Midsize Car

Emily GT Update — New Signs of Life From Saab’s Last Project

The Emily GT seen in profile

“We will have cars coming out of Trollhättan again.” It’s an announcement almost meaningless to most people and heart-pounding to the dedicated subset of car enthusiasts who love distinctive Swedish cars that combine family-friendly nature and performance credentials with moose-proofing.

Yes, Saab fans. Sweden’s second-best-known automaker is stirring in its grave.

The news comes from Lebanon, passes through Canada, and lands back in Saab’s historic home of Trollhättan, Sweden.

The dashboard of the NEVS Emily GT prototype

The Story So Far

Its final owner, until recently, was a startup outfit called NEVS (National Electric Vehicle Sweden). It was owned by China’s Evergrande group, because Carmen San Diego is writing the Saab story, apparently.

If you’ve followed Chinese real estate news, you know that means bad things are coming.
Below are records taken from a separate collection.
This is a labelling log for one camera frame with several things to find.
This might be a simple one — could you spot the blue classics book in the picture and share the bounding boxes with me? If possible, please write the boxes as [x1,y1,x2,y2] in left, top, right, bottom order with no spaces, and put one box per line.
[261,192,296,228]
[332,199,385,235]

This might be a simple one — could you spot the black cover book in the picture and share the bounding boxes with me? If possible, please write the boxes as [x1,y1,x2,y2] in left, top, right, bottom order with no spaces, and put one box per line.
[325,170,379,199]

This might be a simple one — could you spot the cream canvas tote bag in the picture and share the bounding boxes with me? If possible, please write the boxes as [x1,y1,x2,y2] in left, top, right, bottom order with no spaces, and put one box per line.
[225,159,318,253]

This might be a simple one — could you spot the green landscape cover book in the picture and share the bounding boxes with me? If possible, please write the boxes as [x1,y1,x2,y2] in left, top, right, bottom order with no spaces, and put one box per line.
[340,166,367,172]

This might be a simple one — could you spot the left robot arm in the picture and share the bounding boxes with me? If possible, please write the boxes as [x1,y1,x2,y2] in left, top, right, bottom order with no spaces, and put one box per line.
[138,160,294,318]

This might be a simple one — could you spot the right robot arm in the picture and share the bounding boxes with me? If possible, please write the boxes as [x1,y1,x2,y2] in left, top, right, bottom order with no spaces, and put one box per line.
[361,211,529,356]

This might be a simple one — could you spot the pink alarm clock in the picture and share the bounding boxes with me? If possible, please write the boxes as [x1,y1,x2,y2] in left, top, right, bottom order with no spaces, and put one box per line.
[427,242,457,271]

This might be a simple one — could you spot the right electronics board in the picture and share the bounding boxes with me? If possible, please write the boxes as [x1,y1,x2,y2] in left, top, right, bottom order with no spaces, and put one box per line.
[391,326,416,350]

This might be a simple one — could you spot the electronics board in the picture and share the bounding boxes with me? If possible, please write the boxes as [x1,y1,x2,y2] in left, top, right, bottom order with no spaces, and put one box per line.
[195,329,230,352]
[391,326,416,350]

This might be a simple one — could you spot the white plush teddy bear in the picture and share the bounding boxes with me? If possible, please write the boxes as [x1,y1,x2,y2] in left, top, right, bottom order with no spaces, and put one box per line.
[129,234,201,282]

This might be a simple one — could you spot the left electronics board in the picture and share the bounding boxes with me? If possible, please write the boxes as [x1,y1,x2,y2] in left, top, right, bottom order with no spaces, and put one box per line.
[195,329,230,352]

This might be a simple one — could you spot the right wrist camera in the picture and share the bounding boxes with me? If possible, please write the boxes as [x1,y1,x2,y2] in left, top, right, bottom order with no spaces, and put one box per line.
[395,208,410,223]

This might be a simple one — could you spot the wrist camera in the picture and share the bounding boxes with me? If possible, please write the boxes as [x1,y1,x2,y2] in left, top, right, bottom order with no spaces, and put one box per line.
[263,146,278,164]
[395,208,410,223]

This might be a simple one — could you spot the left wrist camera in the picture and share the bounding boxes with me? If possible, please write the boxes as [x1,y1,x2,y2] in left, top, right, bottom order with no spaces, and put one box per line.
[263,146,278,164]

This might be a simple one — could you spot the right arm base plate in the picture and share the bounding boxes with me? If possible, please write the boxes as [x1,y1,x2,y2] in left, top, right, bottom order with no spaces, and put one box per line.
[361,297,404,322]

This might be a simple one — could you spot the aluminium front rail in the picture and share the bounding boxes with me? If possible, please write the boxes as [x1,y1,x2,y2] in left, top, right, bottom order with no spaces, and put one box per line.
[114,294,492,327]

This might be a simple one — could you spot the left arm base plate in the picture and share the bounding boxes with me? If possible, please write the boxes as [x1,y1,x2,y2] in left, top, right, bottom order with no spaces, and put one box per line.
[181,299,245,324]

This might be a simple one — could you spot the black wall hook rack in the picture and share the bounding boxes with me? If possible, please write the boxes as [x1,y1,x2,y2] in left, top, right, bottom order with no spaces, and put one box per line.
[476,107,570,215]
Evergrande, likely headed for liquidation soon as part of the ongoing collapse of the Chinese commercial property market, shuttered NEVS earlier this year.
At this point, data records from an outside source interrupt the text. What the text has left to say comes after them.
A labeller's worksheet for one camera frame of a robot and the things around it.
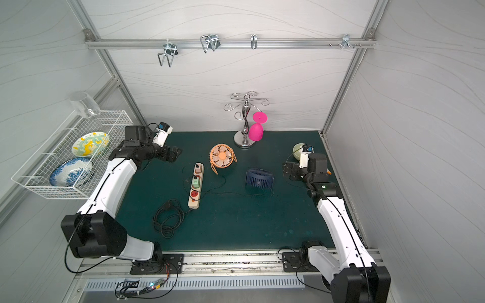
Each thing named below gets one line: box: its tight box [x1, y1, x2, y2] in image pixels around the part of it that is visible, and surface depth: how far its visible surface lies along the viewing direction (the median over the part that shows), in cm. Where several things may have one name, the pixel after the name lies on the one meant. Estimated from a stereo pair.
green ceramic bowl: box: [292, 142, 307, 161], surface depth 107 cm
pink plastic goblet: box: [248, 111, 268, 143], surface depth 98 cm
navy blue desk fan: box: [245, 167, 275, 189], surface depth 95 cm
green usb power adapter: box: [192, 177, 200, 189], surface depth 92 cm
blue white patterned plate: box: [49, 157, 95, 187], surface depth 63 cm
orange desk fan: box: [209, 143, 238, 175], surface depth 101 cm
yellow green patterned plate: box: [71, 131, 110, 158], surface depth 71 cm
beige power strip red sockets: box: [188, 162, 204, 209], surface depth 92 cm
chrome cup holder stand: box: [223, 90, 271, 149], surface depth 103 cm
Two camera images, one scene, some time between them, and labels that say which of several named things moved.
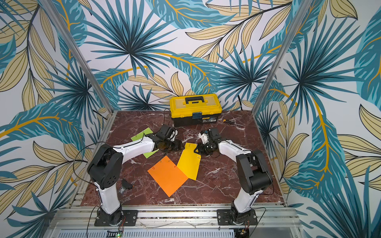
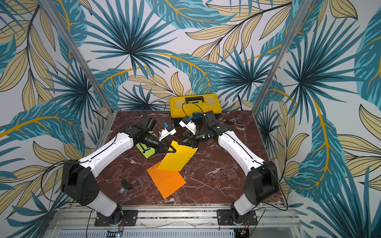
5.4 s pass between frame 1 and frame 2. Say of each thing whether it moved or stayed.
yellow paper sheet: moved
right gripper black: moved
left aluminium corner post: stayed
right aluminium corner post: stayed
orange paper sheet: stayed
The automaker formerly known as Saab passed through a series of owners in the early part of this century before declaring bankruptcy in 2011.
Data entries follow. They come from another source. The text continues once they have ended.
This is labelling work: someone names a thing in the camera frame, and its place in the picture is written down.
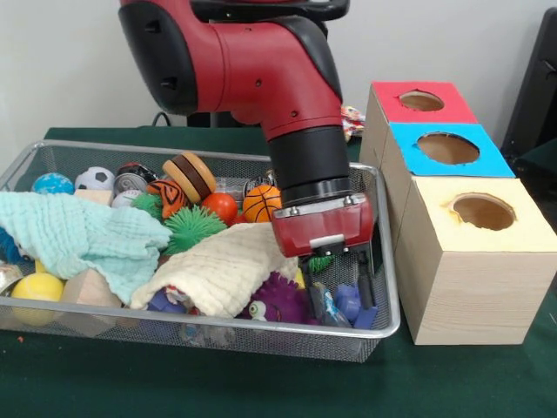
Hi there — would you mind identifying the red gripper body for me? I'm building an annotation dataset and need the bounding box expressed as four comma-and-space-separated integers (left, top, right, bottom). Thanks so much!
272, 194, 376, 259

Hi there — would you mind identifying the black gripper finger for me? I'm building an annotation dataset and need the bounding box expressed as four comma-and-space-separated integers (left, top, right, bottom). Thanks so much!
299, 256, 326, 327
356, 246, 377, 311

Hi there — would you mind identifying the crushed bottle with blue label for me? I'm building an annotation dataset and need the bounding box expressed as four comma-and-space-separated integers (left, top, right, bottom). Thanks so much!
311, 281, 352, 329

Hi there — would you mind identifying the colourful packet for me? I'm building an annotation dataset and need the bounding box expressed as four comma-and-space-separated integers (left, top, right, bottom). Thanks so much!
341, 105, 366, 141

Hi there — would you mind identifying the wooden box with three holes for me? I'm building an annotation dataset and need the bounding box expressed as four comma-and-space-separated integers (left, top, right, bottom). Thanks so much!
359, 80, 557, 347

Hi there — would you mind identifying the large green spiky ball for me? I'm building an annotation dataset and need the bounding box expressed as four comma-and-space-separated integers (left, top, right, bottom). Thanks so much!
305, 253, 337, 273

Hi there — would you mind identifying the purple rubber toy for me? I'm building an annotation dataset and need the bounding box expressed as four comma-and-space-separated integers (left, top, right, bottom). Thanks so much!
238, 272, 313, 326

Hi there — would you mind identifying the cream white cloth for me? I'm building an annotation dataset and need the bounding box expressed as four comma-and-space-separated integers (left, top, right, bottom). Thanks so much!
130, 222, 300, 319

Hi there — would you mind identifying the toy burger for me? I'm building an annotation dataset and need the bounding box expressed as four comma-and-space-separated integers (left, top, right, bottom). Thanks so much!
161, 151, 218, 205

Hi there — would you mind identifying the dark green tablecloth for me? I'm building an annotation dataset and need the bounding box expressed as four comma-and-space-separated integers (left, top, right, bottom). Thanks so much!
0, 125, 557, 418

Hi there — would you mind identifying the mint green cloth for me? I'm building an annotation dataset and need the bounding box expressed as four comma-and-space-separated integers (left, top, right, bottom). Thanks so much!
0, 191, 173, 306

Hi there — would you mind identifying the black and white football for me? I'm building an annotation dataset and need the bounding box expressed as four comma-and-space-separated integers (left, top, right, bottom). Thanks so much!
74, 166, 117, 192

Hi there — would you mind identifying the black upright panel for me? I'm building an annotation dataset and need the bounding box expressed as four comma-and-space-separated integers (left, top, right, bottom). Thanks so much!
499, 7, 557, 175

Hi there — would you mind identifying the blue globe ball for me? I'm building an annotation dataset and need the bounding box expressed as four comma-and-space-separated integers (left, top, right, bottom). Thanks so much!
31, 172, 76, 196

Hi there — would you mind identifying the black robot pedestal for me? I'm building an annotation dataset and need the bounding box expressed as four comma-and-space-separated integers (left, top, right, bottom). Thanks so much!
186, 0, 352, 128

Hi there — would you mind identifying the metal wire mesh bin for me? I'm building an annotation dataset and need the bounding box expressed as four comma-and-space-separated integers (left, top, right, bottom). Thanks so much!
0, 138, 401, 363
But not before revealing one last project. A NEVS executive used his LinkedIn account to show the world a project that seemed dead with the end of the company — one final Saab.

Codenamed Emily GT, it was an all-electric model that looked like what that Saab 9-5 would look like today had the company never stopped making it. It used a separate motor for each wheel, with a total output of 480 horsepower.

Designers claimed a range of over 600 miles. We should caution, however, that the car never moved beyond the prototype stage, so no one outside NEVS ever tested that claim. It likely used European testing formulas that routinely certify longer ranges than American testing.

Rather than retire the design, NEVS put it up for sale.

Mystery Buyer Revealed

In August, a buyer came forward. But they kept their name out of media reports.

Now, we know who it is. Carscoops reports, “A Canadian EV startup has bought the project.”

EV Electra started in Lebanon but now claims offices in Germany and the Netherlands and a corporate headquarters in Canada. It mainly builds high-performance electric supercars for the collector market. But, Carscoops says, the company “plans to bring the Emily GT into full-scale production at NEVS’s existing facility in Sweden.”

CEO Jihad Mohammad told an audience at Sweden’s annual eCarExpo event that the company “did this acquisition fully aware that we will need to back it all the way through development to mass production.” He believes that Saab’s former Trollhättan facility “has the personnel that can make our visions come true.”

The interior of the NEVS Emily GT prototype

A Long, Tough Road Ahead

That’s far from the end of the story. Launching a startup automaker is unquestionably among the business world’s most complex challenges. It requires losing money for an exceptionally long time to build the facilities necessary to make the first dollar.

Tesla is now America’s best-selling luxury carmaker; however, the company posted its first profitable quarter selling cars 18 years after its founding.

A handful of startups are attempting the feat today, but industry observers believe it’s unlikely that many will survive.

Uncertain Whether America Is in the Plans

Even if EV Electra does bring the Emily GT to production, the company hasn’t said whether it plans to sell it in the U.S. Saab’s American dealership network is long gone, so the company would likely have to start with online sales and a limited support network of certified repair shops.